The continued dialogue between regulators and industry around the issues of transparency and communicating with the public offers the chance to develop guidelines that can lead to summary documents that truly aid understanding of clinical research, and improve trust in and perception of the pharmaceutical industry, rather than just add yet another document to the large pile of submission requirements for clinical research.

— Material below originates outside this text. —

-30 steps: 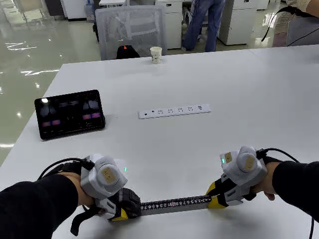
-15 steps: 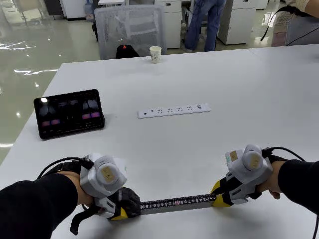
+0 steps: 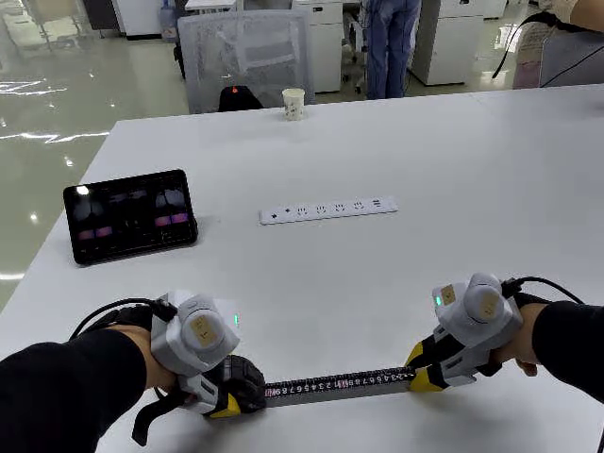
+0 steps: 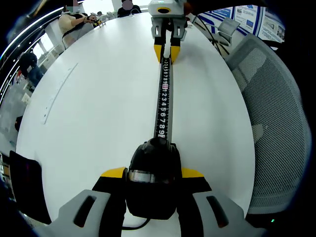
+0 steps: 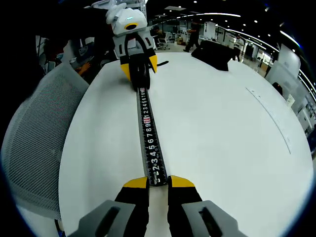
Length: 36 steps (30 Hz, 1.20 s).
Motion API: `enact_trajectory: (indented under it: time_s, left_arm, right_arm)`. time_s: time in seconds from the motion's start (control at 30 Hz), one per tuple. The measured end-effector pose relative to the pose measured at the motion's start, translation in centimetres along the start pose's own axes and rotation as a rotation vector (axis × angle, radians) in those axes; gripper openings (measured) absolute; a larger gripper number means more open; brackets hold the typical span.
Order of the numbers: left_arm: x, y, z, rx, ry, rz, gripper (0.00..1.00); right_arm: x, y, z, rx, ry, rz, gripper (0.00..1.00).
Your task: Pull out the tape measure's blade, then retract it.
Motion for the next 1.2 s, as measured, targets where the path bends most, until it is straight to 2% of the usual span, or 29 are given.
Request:
enact_trajectory:
  time_s: [1.2]
  left_arm:
    - [-0.1,0.1,0.0,0.000,0.003,-0.001,0.34]
  right_arm:
    - [1.5,-0.1,1.6,-0.023,0.014,0.010,0.10]
Point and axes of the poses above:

It would be a tragic waste of an opportunity if these new regulations simply led to the addition of another overly long and impenetrable summary of clinical study results. Instead, everyone involved in either the writing or the designing of templates and procedures for lay summaries should invest time and resources in making sure that the resulting documents help, rather than hinder, understanding.
The pharmaceutical industry has few opportunities to communicate directly with patients in Europe, and so it would be good to remember the reader when producing this document, and see the lay summary of the CSR not as yet another regulatory hurdle to be mechanically created and filed to gather dust, but rather as a unique chance to expand the science-public interface, and perhaps improve the general understanding and acceptance of science into the bargain.